■ **What is being asked**
Whenever a line below holds the word "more", copy that line.

■ **Recorded information**
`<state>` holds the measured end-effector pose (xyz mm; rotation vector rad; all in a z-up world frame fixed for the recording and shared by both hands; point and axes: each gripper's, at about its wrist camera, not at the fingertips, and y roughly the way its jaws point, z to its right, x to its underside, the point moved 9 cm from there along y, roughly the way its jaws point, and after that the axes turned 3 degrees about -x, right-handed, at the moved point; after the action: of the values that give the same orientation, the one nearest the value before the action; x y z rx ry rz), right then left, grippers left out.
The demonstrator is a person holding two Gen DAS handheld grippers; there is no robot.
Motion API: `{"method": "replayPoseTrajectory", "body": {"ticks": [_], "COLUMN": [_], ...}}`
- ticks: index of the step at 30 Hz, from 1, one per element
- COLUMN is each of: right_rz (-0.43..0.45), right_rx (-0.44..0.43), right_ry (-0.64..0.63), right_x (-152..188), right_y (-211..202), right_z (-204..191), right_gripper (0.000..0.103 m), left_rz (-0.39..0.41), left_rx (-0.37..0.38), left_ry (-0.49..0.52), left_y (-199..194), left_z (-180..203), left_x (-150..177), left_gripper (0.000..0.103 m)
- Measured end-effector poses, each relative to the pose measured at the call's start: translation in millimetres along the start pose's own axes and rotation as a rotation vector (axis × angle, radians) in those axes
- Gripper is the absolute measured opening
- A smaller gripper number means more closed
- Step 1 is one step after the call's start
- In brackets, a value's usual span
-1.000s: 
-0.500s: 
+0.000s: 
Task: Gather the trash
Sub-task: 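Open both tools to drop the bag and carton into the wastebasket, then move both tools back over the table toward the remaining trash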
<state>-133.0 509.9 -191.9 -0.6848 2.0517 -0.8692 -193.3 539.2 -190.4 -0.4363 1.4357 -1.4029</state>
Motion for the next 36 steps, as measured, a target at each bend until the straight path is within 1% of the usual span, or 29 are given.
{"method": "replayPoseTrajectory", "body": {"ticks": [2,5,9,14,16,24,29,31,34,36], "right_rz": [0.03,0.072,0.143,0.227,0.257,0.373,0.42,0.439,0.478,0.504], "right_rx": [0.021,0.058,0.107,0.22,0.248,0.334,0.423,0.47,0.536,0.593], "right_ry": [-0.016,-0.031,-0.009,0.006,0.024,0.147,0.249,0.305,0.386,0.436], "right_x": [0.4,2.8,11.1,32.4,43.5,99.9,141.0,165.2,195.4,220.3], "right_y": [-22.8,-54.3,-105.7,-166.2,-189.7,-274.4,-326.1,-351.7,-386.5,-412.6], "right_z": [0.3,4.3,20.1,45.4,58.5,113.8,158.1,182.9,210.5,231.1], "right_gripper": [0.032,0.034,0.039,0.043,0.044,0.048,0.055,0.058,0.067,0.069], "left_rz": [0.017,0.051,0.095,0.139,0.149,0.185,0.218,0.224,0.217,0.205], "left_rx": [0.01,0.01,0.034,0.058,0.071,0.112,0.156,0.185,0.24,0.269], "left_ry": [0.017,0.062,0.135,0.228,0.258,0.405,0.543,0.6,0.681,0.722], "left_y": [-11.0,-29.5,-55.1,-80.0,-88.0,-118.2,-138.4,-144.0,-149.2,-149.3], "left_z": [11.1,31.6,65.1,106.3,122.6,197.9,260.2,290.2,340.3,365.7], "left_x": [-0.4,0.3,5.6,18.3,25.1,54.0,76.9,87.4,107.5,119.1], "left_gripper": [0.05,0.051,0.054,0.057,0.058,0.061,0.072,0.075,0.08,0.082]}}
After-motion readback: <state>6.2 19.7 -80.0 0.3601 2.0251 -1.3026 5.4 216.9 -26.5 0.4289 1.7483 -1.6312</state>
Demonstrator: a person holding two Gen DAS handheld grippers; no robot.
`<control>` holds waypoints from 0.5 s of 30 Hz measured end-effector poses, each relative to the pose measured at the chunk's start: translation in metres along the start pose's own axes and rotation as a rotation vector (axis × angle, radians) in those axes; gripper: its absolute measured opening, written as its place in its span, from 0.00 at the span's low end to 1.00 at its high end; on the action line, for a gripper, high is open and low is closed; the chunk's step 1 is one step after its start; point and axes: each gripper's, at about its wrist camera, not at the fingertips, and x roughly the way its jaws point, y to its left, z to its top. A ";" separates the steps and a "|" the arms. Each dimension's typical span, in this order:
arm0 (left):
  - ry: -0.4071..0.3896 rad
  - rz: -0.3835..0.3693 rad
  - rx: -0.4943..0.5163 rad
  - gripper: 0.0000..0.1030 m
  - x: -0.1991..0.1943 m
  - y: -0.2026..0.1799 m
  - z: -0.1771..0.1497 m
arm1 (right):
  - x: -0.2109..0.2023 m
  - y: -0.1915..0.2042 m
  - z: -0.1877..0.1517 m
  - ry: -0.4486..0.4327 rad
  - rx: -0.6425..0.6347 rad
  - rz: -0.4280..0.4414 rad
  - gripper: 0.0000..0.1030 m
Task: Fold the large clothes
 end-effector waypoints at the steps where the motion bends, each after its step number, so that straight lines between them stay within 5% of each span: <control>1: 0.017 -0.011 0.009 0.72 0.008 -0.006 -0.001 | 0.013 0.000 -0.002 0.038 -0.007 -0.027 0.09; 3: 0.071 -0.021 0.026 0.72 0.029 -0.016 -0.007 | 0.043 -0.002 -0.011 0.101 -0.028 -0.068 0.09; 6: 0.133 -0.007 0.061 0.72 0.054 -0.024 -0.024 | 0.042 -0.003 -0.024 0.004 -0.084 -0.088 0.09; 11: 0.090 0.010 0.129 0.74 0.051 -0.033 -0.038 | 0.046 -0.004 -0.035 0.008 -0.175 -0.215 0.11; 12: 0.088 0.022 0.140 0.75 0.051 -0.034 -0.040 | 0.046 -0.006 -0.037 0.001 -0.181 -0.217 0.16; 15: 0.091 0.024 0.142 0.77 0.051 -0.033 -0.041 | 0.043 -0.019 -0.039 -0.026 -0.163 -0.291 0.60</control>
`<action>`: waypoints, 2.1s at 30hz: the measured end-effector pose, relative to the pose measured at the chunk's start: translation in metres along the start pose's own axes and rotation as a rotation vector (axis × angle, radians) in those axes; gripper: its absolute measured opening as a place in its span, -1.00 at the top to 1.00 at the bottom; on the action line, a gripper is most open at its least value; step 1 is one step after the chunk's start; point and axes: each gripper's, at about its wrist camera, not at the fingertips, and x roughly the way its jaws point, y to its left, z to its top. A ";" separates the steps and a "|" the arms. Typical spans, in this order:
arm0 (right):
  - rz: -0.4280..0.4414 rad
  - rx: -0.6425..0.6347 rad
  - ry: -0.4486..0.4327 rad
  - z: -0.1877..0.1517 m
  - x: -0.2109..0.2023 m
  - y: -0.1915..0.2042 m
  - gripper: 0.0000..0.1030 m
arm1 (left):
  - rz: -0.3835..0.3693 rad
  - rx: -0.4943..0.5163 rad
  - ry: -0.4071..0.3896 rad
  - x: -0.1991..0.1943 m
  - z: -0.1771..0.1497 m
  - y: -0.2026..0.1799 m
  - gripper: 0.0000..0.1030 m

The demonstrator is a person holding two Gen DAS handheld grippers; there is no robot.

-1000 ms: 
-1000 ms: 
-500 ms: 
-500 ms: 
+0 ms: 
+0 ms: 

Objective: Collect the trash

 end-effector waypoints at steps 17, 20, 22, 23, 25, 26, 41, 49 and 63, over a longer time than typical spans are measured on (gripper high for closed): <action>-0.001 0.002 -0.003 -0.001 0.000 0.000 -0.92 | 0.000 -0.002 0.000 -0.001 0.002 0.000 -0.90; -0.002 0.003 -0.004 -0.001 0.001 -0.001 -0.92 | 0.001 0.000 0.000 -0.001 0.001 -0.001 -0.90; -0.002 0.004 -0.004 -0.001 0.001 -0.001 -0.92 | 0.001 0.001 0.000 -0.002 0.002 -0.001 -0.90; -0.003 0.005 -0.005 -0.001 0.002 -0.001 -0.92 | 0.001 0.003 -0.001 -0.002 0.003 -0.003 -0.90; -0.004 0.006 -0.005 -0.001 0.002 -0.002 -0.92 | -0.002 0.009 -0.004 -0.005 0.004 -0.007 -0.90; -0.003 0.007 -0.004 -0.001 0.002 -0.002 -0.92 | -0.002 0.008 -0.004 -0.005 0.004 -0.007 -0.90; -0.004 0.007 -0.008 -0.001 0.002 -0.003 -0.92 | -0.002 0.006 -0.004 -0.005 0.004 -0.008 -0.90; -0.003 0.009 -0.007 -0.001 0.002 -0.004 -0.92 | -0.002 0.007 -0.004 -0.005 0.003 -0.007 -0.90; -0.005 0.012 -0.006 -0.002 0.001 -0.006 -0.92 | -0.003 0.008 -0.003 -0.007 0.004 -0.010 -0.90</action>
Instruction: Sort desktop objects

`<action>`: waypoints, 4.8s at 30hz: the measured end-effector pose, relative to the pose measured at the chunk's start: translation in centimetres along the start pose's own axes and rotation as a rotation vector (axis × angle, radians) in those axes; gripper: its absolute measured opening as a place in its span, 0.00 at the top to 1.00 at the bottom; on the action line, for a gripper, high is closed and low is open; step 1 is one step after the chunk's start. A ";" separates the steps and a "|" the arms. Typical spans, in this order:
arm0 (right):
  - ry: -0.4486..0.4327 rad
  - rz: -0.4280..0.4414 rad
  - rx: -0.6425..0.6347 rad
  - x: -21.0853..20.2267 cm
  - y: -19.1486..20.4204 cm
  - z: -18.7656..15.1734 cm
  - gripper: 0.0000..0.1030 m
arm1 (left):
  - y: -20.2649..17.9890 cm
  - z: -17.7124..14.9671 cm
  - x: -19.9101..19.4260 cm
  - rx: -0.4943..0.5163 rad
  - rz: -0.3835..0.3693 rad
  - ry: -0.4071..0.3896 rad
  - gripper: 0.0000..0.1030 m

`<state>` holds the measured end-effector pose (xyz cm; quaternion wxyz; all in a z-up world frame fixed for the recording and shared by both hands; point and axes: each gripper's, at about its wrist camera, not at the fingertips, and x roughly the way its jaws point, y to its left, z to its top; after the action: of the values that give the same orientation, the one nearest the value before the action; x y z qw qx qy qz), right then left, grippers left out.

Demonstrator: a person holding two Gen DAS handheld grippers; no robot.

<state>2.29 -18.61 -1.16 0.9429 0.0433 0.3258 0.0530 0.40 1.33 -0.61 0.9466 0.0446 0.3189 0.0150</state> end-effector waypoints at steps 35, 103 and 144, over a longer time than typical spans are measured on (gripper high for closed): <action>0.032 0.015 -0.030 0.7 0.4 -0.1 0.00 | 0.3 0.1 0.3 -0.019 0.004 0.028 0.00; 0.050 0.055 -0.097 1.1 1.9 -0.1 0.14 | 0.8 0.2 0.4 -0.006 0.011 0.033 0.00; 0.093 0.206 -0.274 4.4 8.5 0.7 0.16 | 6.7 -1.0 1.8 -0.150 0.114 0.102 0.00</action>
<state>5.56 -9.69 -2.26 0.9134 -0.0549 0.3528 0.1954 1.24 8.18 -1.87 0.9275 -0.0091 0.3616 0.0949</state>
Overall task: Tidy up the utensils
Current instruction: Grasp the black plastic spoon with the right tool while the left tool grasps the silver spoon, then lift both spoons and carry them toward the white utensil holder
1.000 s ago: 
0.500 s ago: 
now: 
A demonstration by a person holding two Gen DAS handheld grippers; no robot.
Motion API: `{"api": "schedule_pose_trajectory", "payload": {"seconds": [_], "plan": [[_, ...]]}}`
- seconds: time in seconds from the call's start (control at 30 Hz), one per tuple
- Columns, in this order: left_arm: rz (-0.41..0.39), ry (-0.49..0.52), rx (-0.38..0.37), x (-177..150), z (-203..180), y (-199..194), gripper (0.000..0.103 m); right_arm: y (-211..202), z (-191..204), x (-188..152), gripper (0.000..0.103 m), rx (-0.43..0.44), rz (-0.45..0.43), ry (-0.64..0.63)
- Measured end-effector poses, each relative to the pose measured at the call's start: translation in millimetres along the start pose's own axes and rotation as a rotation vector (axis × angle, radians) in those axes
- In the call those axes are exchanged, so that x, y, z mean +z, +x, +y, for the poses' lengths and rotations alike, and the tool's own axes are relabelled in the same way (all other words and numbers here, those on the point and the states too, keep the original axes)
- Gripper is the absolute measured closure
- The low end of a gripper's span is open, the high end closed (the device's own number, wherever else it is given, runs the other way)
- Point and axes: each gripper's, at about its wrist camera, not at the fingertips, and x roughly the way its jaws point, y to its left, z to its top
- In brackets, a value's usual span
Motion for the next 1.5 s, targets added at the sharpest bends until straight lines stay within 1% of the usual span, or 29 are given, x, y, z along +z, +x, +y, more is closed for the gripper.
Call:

■ **Output for this exercise**
- A smaller gripper number means more closed
Motion for the next 1.5 s, targets added at the sharpest bends until straight lines stay within 1% of the usual span, or 29 are given, x, y, z along +z, +x, +y, more is closed for the gripper.

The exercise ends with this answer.